§ **Data entries**:
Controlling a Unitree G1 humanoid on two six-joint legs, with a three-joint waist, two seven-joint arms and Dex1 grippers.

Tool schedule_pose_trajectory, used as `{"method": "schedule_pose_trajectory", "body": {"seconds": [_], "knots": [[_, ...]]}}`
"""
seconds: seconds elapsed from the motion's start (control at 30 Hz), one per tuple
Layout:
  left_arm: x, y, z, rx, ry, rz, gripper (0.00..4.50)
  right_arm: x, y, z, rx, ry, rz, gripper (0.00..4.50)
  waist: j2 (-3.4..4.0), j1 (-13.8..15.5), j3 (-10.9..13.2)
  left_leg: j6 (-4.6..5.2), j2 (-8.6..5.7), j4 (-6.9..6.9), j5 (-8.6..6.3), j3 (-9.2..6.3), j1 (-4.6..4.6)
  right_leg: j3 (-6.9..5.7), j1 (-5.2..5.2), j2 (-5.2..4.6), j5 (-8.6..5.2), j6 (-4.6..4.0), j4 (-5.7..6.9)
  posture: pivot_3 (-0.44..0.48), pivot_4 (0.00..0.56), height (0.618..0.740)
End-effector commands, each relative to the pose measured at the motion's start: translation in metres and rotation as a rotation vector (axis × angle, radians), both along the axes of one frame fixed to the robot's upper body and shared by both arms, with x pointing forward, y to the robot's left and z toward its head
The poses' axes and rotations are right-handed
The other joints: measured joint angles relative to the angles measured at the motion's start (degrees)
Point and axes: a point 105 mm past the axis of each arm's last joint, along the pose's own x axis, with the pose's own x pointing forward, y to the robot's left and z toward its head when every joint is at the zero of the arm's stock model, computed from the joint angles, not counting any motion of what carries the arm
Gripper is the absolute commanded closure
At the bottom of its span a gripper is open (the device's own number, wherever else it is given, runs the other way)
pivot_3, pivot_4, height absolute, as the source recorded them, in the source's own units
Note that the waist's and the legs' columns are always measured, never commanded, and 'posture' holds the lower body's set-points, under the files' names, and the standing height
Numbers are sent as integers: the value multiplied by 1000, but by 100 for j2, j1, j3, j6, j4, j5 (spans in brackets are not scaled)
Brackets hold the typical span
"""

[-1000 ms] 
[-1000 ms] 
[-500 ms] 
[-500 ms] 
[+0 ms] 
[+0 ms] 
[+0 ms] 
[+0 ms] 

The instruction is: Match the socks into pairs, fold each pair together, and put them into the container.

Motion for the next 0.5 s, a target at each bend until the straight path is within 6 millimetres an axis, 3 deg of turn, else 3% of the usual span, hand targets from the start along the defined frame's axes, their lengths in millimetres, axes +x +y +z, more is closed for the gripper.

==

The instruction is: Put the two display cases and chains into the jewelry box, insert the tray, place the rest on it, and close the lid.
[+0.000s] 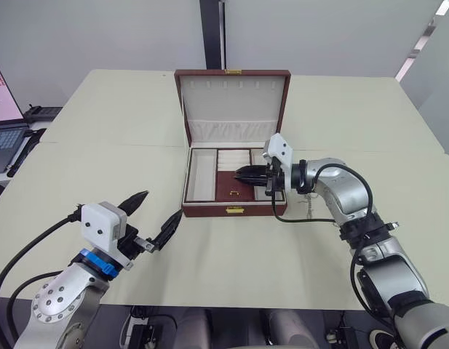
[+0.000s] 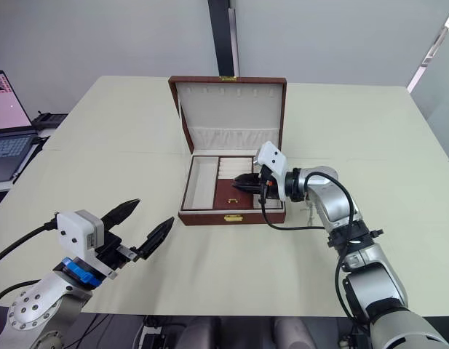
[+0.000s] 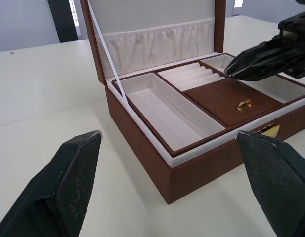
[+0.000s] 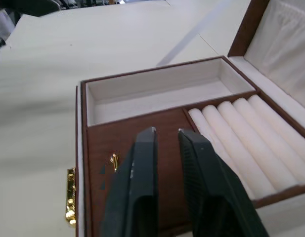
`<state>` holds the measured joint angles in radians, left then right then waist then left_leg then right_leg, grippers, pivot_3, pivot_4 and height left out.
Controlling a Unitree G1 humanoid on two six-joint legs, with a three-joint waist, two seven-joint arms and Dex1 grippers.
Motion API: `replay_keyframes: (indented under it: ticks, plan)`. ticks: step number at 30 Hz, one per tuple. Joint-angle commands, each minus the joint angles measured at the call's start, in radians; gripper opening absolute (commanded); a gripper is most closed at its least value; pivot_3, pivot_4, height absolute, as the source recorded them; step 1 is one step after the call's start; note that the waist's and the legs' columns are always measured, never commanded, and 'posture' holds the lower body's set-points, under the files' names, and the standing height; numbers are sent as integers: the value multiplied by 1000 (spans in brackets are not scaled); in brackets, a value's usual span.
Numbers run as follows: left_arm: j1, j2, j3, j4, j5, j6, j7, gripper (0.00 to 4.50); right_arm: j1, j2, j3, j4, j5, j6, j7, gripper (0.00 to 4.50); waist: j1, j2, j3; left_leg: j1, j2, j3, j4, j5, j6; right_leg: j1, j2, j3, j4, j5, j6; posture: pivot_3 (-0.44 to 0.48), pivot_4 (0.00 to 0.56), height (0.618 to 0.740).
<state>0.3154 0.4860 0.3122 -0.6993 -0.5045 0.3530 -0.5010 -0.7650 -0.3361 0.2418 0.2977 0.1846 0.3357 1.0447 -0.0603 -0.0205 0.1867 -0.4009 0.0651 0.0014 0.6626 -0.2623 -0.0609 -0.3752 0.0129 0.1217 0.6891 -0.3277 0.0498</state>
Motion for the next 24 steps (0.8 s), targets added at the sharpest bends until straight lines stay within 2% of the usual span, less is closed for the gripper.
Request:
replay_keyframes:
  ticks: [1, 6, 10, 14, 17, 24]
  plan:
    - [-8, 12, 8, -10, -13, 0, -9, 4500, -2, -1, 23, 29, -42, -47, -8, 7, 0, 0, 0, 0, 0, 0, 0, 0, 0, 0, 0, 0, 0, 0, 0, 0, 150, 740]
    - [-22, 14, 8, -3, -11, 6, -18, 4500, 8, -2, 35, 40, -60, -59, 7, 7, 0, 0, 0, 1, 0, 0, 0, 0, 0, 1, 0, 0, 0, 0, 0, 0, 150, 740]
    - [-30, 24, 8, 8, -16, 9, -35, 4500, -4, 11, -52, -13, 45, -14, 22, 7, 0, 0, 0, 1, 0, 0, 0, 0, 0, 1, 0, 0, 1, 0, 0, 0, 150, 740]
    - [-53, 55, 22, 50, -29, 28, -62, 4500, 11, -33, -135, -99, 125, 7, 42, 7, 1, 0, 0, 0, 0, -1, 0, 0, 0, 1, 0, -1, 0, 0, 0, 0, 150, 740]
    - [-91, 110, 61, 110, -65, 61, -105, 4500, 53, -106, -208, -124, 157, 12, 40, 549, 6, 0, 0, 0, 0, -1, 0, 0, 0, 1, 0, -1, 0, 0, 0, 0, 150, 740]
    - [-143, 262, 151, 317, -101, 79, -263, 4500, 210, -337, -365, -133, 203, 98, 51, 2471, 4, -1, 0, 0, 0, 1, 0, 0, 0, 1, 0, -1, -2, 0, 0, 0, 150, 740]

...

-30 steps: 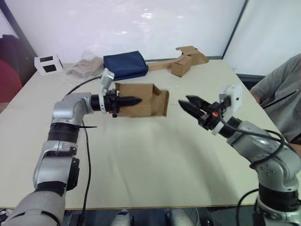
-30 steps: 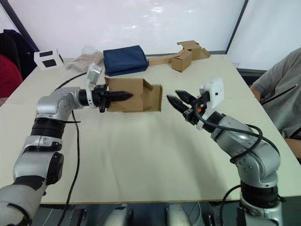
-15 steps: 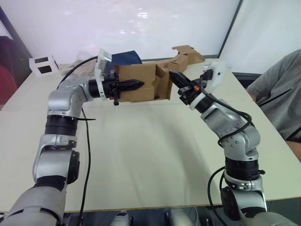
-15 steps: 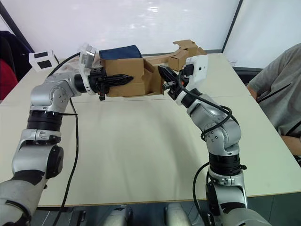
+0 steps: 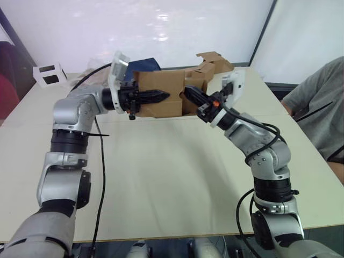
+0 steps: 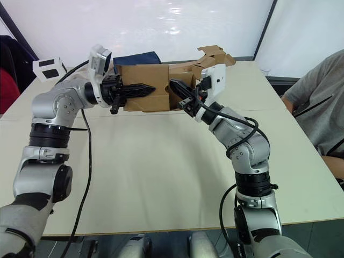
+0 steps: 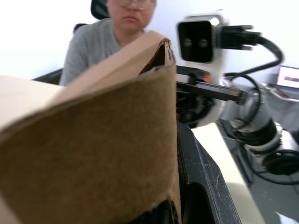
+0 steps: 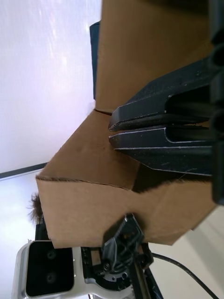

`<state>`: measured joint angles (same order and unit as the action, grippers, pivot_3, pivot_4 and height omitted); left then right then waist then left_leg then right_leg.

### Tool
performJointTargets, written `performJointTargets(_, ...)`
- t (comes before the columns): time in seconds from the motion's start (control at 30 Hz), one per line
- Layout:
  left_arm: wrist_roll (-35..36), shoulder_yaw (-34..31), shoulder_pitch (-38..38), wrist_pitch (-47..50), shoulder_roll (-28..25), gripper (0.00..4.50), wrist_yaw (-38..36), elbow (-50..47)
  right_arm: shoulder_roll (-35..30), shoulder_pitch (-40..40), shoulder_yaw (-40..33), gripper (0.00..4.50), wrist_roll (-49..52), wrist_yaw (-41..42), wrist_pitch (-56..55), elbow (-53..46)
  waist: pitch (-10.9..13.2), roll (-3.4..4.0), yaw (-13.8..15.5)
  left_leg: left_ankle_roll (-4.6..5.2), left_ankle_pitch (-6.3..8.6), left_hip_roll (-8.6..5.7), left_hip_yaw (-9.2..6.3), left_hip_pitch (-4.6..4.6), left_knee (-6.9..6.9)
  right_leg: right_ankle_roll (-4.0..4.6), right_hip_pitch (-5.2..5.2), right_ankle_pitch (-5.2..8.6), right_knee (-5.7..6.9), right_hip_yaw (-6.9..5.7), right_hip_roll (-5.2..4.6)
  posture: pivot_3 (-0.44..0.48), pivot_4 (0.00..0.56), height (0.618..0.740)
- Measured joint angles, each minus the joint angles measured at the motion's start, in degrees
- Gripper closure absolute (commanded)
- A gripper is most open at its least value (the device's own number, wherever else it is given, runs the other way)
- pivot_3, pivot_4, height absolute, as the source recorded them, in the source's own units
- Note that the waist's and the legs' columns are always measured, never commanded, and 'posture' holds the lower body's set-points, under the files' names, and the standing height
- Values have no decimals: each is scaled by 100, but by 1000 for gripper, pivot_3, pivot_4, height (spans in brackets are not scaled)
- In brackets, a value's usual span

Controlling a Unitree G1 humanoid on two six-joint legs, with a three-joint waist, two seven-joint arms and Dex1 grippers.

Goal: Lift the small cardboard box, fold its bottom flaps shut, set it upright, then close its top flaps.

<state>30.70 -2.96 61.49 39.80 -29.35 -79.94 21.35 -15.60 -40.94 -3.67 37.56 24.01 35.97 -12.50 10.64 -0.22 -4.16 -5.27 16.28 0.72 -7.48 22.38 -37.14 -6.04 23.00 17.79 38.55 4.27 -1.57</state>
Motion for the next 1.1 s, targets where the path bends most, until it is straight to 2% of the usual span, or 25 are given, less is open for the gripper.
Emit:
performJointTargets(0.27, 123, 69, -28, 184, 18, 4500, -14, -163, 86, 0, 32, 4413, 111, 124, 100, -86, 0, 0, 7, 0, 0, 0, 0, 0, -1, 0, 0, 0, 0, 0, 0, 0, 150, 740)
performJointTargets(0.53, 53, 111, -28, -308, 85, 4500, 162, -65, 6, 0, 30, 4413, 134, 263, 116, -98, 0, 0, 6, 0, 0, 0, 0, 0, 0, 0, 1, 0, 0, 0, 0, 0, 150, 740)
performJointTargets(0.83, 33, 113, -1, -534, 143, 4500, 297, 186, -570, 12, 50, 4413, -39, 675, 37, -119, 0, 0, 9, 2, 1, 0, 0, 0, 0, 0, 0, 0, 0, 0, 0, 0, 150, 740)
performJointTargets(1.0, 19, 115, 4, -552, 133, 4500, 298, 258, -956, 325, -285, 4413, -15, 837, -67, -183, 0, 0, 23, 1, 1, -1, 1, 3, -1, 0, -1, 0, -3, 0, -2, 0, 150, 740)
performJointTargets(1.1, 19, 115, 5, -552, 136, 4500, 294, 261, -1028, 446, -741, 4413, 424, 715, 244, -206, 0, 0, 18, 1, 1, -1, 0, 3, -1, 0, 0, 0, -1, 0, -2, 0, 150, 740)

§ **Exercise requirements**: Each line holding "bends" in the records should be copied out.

§ **Answer**:
Motion for the next 24 steps (0.8 s), targets added at the sharpest bends until straight lines stay within 2% of the usual span, less is closed for the gripper.
Motion for the next 1.1 s, targets where the path bends most, until it is straight to 2% of the usual span, or 25 are given, less is open for the gripper.

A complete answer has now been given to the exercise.